START Collected data

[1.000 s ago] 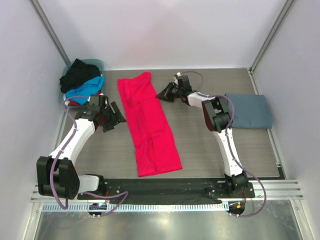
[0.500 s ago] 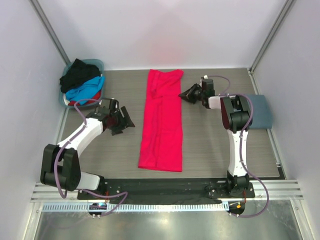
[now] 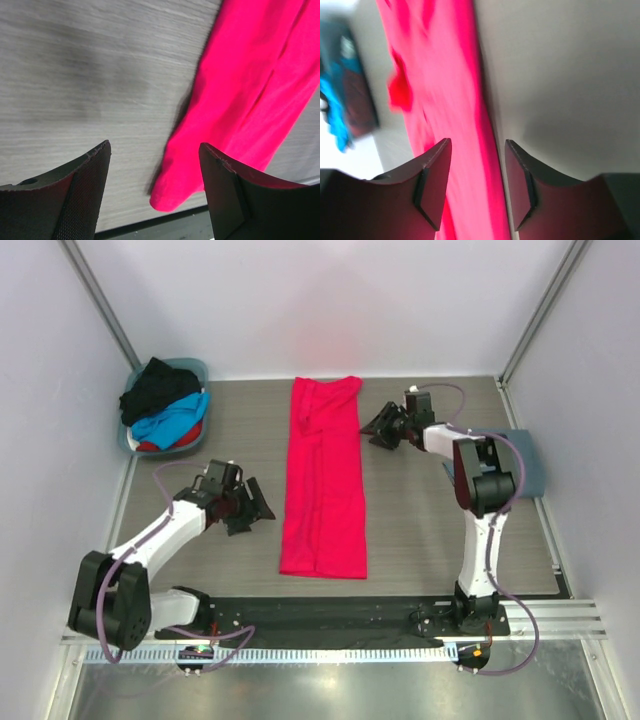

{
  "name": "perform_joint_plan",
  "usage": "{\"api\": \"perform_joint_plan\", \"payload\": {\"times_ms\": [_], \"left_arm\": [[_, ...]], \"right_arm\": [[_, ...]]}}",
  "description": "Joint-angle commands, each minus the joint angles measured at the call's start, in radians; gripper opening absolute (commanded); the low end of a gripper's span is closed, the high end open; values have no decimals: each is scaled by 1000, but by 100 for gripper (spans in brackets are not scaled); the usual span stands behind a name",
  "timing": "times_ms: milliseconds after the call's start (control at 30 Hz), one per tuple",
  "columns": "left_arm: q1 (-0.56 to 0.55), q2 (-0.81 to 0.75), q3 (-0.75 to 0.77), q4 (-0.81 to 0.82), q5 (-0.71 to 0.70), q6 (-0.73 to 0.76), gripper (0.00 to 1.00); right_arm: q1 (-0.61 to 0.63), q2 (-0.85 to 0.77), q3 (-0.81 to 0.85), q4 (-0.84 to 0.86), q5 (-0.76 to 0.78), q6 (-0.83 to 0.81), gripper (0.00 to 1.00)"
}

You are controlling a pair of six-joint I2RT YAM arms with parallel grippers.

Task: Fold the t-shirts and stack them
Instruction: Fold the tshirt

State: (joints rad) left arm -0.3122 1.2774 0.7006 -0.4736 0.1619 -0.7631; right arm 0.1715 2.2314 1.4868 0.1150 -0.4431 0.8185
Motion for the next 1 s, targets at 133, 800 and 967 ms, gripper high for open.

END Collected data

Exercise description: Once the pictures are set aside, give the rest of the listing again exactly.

Output below:
[1.000 s ago] 
[0.500 s ago] 
[now] 

{
  "name": "perform_joint_plan",
  "usage": "{\"api\": \"perform_joint_plan\", \"payload\": {\"times_ms\": [_], \"left_arm\": [[_, ...]], \"right_arm\": [[_, ...]]}}",
  "description": "Joint-angle commands, each minus the joint angles measured at the call's start, in radians; gripper opening absolute (commanded); the low end of a gripper's span is closed, the high end open; values have no decimals: each is scaled by 1000, but by 100 for gripper (spans in brackets are not scaled); the usual span stands behind a name",
  "timing": "times_ms: milliseconds after the call's start (control at 30 Hz), one per tuple",
  "columns": "left_arm: q1 (-0.56 to 0.55), q2 (-0.81 to 0.75), q3 (-0.75 to 0.77), q4 (-0.81 to 0.82), q5 (-0.71 to 0.70), q6 (-0.73 to 0.76), gripper (0.00 to 1.00); right_arm: q1 (-0.61 to 0.63), q2 (-0.85 to 0.77), q3 (-0.81 to 0.85), q4 (-0.84 to 0.86), q5 (-0.76 to 0.78), q6 (-0.83 to 0.81), gripper (0.00 to 1.00)"
}

You are controlling a pair of six-joint I2RT YAM arms with parallel grippers.

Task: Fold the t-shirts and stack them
Instruction: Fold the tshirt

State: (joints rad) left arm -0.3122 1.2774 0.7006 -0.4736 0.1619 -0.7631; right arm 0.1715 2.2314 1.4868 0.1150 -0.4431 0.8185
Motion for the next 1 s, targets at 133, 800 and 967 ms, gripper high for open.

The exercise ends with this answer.